**What you should do:**
Once you find the line containing "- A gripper" in the data below, copy it and each following line exactly, up to and including the line containing "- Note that", and nothing else.

**Input data:**
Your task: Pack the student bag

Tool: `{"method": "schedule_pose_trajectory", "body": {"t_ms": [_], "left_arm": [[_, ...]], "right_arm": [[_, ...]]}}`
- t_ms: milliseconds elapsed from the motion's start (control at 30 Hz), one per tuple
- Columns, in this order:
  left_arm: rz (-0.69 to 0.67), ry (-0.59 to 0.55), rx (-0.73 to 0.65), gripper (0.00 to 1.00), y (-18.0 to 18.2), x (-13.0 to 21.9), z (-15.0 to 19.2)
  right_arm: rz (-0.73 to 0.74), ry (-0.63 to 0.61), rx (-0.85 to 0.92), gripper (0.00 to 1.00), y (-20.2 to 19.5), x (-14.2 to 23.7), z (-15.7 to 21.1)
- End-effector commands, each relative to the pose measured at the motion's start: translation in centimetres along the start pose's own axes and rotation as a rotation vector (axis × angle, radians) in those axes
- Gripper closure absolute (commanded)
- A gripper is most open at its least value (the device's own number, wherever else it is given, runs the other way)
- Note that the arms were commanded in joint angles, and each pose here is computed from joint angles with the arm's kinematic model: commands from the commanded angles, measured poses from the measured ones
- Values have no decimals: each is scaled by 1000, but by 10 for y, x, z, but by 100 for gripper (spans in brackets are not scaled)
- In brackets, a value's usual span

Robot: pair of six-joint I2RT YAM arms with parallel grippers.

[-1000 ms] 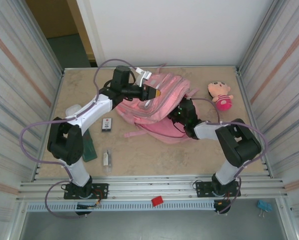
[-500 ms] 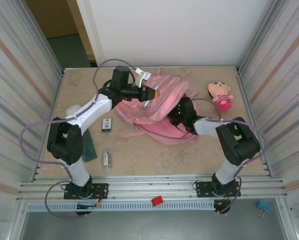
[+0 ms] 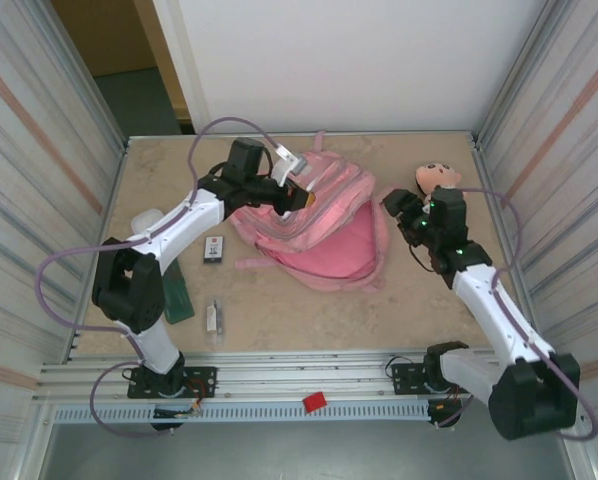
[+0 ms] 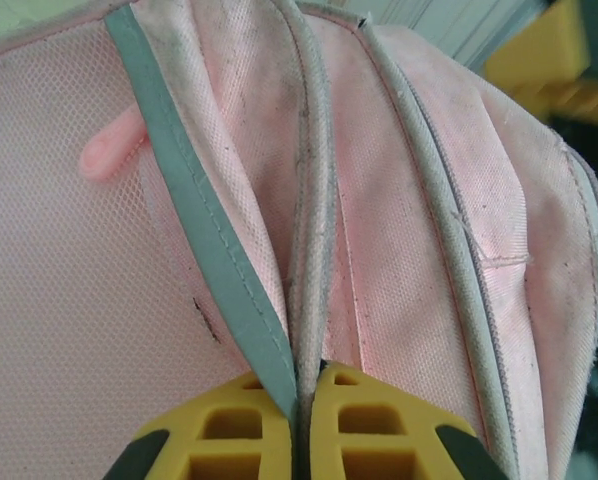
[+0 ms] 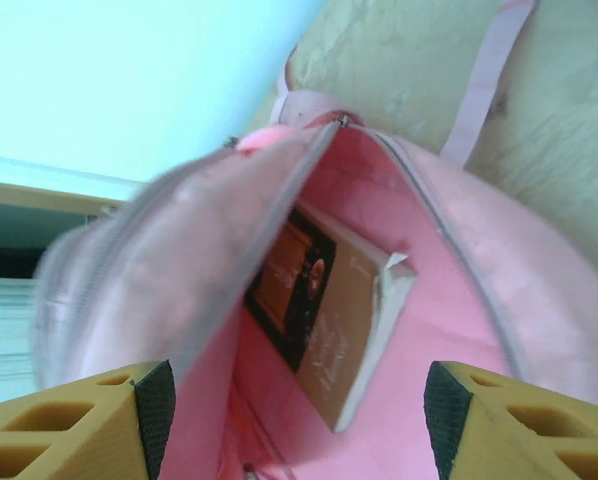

**Task solution:**
- A gripper is most open at its least value (the device's own number, wherever else it is given, runs the other way)
- Note that the arms were commanded in joint angles, and each pose here is computed from joint angles with the arm's kinematic model: commands from the commanded angles, measured poses from the measured ones

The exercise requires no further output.